Try it:
Could you return all of the entries word for word, minus any pictures?
Segment Open
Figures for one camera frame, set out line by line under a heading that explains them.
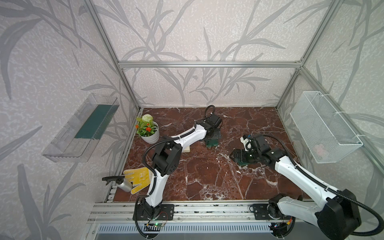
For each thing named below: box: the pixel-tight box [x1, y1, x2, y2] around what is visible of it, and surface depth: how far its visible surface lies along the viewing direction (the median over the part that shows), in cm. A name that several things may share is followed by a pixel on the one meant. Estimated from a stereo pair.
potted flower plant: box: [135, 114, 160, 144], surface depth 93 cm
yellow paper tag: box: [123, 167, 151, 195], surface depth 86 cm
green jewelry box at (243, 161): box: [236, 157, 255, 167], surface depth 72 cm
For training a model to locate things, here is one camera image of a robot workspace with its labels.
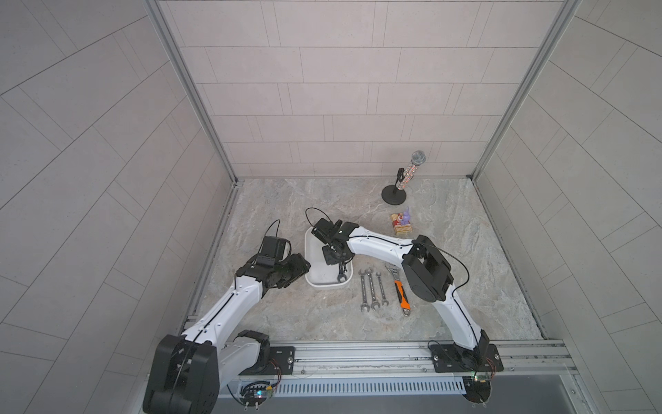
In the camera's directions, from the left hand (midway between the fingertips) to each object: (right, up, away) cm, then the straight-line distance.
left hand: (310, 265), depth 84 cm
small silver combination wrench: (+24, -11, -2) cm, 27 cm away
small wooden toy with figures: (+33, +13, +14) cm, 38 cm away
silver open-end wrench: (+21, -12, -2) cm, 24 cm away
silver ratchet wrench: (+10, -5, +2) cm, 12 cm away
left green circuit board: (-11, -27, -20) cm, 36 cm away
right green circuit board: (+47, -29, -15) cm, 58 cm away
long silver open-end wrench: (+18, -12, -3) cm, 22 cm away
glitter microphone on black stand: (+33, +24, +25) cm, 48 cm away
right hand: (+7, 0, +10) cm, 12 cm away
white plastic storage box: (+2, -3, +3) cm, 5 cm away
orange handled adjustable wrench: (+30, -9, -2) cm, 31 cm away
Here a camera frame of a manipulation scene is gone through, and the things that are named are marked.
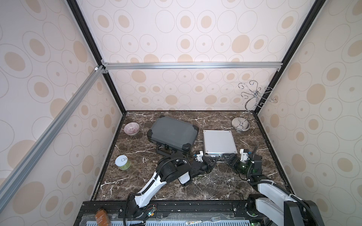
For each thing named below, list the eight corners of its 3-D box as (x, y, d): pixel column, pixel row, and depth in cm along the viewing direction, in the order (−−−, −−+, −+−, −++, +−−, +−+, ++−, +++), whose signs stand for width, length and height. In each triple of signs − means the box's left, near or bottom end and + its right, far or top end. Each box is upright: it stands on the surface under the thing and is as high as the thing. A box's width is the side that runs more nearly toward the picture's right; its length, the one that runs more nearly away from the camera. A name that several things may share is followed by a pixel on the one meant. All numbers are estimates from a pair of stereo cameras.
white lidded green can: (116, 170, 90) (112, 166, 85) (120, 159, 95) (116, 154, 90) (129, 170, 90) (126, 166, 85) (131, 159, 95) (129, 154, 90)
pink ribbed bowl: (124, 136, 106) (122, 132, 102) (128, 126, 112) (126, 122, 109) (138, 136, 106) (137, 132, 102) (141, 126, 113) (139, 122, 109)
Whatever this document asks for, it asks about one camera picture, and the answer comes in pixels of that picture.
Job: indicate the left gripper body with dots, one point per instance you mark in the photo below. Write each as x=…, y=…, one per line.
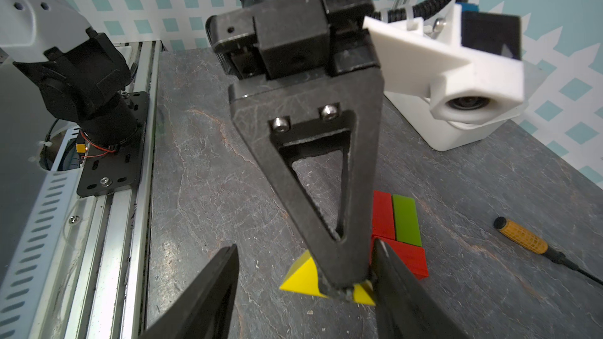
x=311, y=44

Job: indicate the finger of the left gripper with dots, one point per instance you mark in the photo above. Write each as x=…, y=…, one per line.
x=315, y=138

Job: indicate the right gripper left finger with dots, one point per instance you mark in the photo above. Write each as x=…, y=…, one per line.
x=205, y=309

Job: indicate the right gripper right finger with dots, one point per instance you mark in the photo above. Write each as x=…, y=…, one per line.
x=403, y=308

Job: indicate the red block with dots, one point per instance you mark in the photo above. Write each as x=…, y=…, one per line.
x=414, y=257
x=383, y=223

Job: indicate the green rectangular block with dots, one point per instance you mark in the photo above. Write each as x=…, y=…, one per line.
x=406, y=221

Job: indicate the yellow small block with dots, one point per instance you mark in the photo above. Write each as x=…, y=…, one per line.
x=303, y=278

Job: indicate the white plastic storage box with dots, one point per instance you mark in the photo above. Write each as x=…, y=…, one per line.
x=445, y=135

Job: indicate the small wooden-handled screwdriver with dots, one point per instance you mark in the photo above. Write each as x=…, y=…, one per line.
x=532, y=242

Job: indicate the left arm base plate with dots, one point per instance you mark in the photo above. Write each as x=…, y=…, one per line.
Segment Closed
Task output:
Figures for one camera frame, set out line by line under a heading that explains them.
For each thing named below: box: the pixel-tight box [x1, y1, x2, y2] around what is visible of it, and surface depth: how far its visible surface lies along the viewing direction (the median over the part that shows), in cm. A name that several things may share is followed by a pixel on the one meant. Estimated from a stereo pair.
potted flower plant: box: [135, 114, 160, 144], surface depth 93 cm
yellow paper tag: box: [123, 167, 151, 195], surface depth 86 cm
green jewelry box at (243, 161): box: [236, 157, 255, 167], surface depth 72 cm
For training a model to locate things, here is one camera image of a robot workspace with its labels.
In the camera's directions, from the left hand (midway between the fingertips) to each object: (right, up, away) cm, then the straight-line distance.
left hand: (310, 265), depth 84 cm
small silver combination wrench: (+24, -11, -2) cm, 27 cm away
small wooden toy with figures: (+33, +13, +14) cm, 38 cm away
silver open-end wrench: (+21, -12, -2) cm, 24 cm away
silver ratchet wrench: (+10, -5, +2) cm, 12 cm away
left green circuit board: (-11, -27, -20) cm, 36 cm away
right green circuit board: (+47, -29, -15) cm, 58 cm away
long silver open-end wrench: (+18, -12, -3) cm, 22 cm away
glitter microphone on black stand: (+33, +24, +25) cm, 48 cm away
right hand: (+7, 0, +10) cm, 12 cm away
white plastic storage box: (+2, -3, +3) cm, 5 cm away
orange handled adjustable wrench: (+30, -9, -2) cm, 31 cm away
Here a camera frame of a manipulation scene is gone through, and the things that are named are marked.
For each thing named below, list the eight corners of its 3-D box as (x, y, d): pixel column, pixel row, and depth in cm along the viewing direction, in the order (−−−, −−+, −+−, −++, +−−, +−+, ++−, +++), whose signs stand for width, length and height. In each triple of signs − means the box's left, near or bottom end and + its right, far or top end. Each box is upright: it stands on the surface under the thing and is as high as the thing. A box's width is the side that runs more nearly toward the picture's right; its length, the one that runs more nearly away from the camera. A name that several things may share is followed by a pixel on the one meant. All numbers are estimates from a pair of stereo cameras.
white lidded green can: (116, 170, 90) (112, 166, 85) (120, 159, 95) (116, 154, 90) (129, 170, 90) (126, 166, 85) (131, 159, 95) (129, 154, 90)
pink ribbed bowl: (124, 136, 106) (122, 132, 102) (128, 126, 112) (126, 122, 109) (138, 136, 106) (137, 132, 102) (141, 126, 113) (139, 122, 109)
Whatever this document asks for, it asks about one camera picture, and the answer comes in pixels of that picture.
Job: indicate the left gripper body with dots, one point per instance you mark in the photo below. Write each as x=…, y=…, one per line.
x=311, y=44

Job: indicate the finger of the left gripper with dots, one point per instance you mark in the photo above. Write each as x=…, y=…, one per line.
x=315, y=138

Job: indicate the right gripper left finger with dots, one point per instance you mark in the photo above. Write each as x=…, y=…, one per line.
x=205, y=309

Job: indicate the right gripper right finger with dots, one point per instance you mark in the photo above. Write each as x=…, y=…, one per line.
x=403, y=308

Job: indicate the red block with dots, one point per instance you mark in the photo above. Write each as x=…, y=…, one per line.
x=414, y=257
x=383, y=223

Job: indicate the green rectangular block with dots, one point per instance you mark in the photo above. Write each as x=…, y=…, one per line.
x=406, y=221

Job: indicate the yellow small block with dots, one point per instance you mark in the photo above. Write each as x=…, y=…, one per line.
x=303, y=278

Job: indicate the white plastic storage box with dots, one point per instance you mark in the photo above. Write each as x=…, y=…, one per line.
x=445, y=135

Job: indicate the small wooden-handled screwdriver with dots, one point per instance you mark in the photo above. Write each as x=…, y=…, one per line.
x=532, y=242

Job: indicate the left arm base plate with dots, one point per instance you mark in the photo above. Write each as x=…, y=…, one per line.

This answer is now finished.